# Problem details
Give back each line of the material that contains the word "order".

# Dataset section
+++

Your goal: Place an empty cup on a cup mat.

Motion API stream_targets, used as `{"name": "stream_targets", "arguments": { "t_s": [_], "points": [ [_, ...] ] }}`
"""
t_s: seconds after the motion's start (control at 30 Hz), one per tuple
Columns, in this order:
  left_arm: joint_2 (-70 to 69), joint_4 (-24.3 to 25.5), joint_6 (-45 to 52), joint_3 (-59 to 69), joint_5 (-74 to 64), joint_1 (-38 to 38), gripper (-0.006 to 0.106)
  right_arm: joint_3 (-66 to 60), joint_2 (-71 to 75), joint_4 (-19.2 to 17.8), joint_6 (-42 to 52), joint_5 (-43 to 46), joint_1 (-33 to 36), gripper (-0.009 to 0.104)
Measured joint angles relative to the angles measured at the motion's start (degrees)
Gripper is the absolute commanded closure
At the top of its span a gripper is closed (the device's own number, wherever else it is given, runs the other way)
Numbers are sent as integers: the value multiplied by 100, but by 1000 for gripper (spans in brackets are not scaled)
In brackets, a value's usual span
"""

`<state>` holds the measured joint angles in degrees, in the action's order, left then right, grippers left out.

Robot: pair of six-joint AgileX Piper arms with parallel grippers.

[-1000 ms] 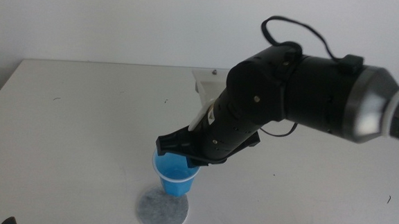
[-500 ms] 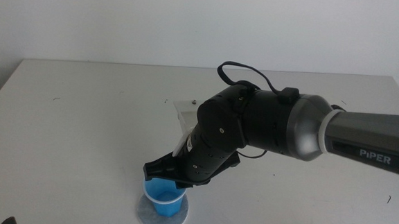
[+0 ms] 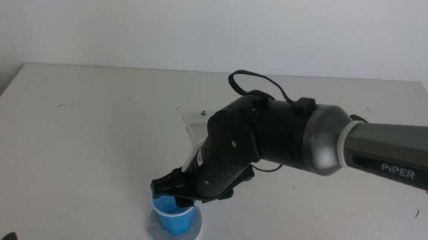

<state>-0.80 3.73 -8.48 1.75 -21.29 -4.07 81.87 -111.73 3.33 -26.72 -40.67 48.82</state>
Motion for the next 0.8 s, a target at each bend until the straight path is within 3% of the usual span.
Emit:
{"name": "stream_targets", "arguments": {
  "t_s": [0.1, 0.33, 0.8],
  "points": [
    [0, 0, 0, 0, 0, 0, -5, 0, 32, 0, 5, 4, 0, 45],
    [0, 0, 0, 0, 0, 0, -5, -14, 846, -17, 54, 4, -368, 44],
    [0, 0, 0, 0, 0, 0, -5, -1675, 3833, -88, 514, 299, -2296, 43]
  ]
}}
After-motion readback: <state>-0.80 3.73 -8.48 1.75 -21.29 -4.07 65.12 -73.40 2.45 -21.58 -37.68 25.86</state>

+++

# Task answer
Columns, in this order:
`<state>` holds the measured joint angles in degrees, in the action's order, left then right, grippers left out.

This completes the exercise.